__About this exercise__
Return all lines in the material below that contain "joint".

__Given information__
************

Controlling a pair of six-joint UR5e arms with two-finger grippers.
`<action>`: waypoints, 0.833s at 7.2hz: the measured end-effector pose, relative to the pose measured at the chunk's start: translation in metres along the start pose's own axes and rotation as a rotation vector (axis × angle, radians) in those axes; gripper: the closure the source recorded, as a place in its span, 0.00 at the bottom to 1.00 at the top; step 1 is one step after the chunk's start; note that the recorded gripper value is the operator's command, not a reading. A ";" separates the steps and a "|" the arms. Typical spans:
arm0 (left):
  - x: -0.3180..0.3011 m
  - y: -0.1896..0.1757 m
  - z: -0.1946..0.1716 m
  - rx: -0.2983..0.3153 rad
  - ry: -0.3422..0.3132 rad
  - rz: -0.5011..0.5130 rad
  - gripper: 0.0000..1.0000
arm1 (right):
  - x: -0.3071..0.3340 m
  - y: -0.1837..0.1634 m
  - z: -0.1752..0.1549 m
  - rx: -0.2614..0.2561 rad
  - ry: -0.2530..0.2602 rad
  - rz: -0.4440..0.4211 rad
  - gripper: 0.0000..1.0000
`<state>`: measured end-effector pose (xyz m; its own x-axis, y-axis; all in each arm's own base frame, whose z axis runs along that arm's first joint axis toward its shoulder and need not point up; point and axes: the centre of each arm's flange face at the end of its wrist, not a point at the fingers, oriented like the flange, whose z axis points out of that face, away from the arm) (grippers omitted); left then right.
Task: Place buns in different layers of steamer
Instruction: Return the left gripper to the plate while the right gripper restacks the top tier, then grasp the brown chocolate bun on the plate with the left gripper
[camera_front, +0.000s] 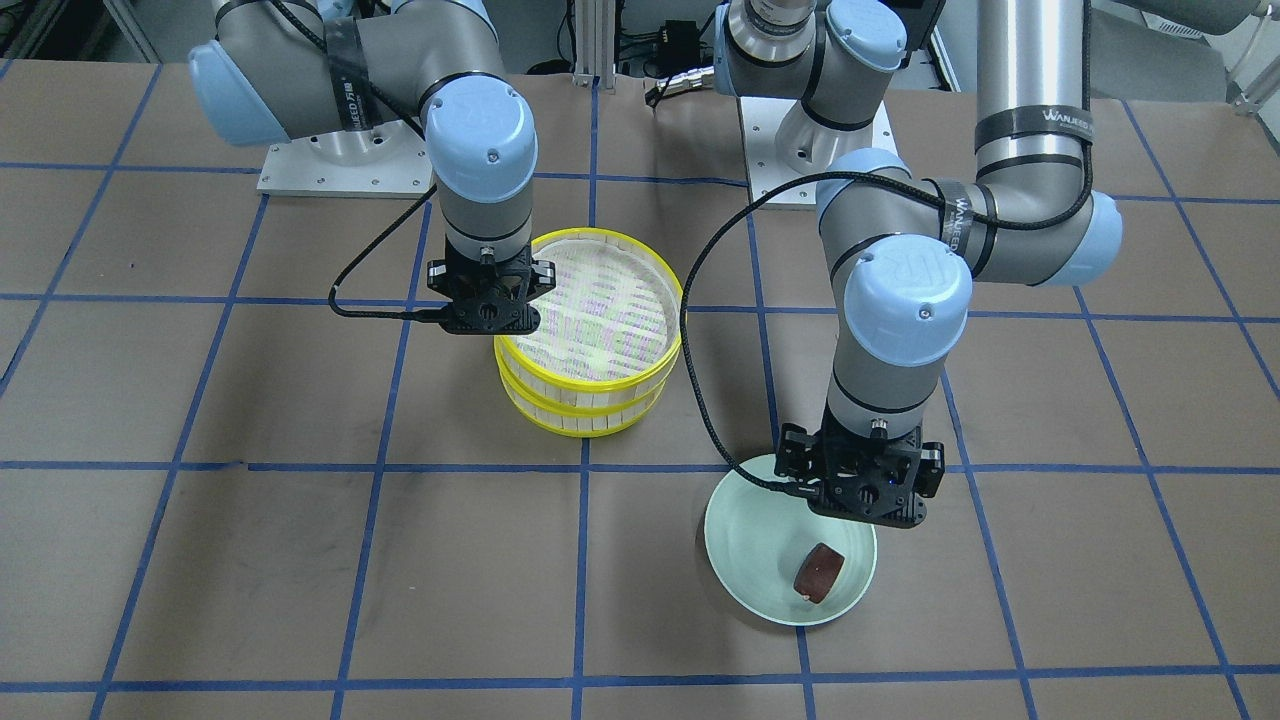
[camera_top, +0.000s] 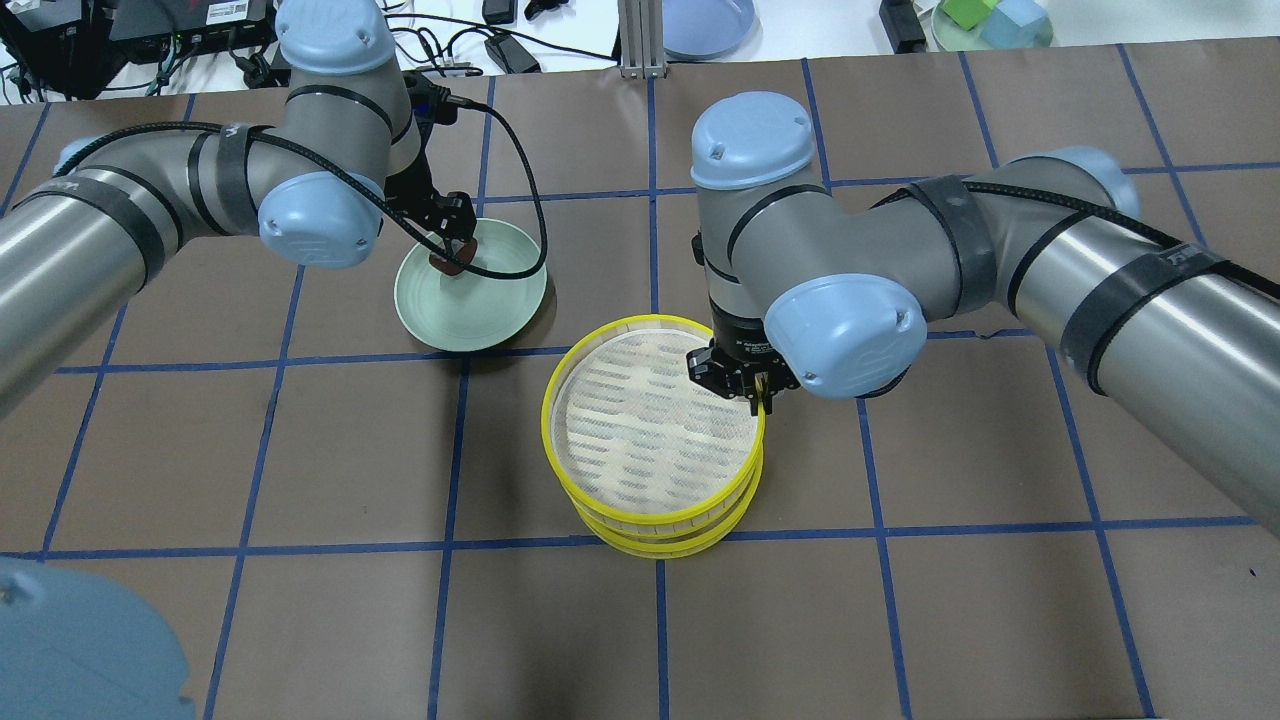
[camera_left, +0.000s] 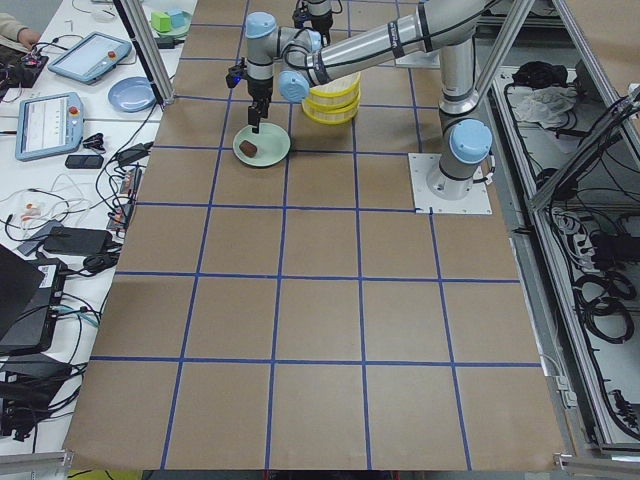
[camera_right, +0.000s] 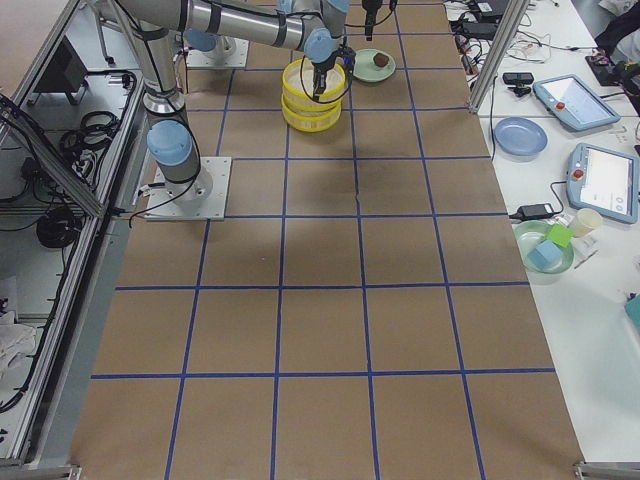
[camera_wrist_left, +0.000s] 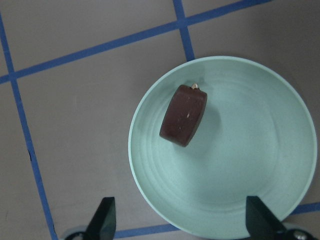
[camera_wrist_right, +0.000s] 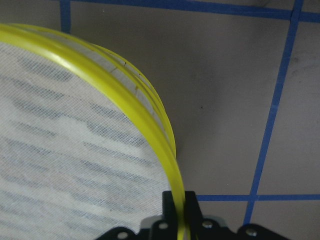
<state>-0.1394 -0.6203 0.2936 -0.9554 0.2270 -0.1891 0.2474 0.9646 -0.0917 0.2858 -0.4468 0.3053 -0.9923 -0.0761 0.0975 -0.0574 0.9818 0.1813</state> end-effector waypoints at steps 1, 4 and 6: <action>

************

__Response to this exercise__
Controlling a pair of six-joint UR5e arms with two-finger grippers.
`<state>`: measured end-effector pose (xyz m; its own x-axis, y-axis; all in each arm's own base frame, whose z axis runs along that arm's first joint axis toward its shoulder and need not point up; point and axes: the centre of each arm's flange face at the end of its wrist, not a point at the fingers, oriented like the flange, whose z axis points out of that face, away from the arm) (grippers omitted); left then right.

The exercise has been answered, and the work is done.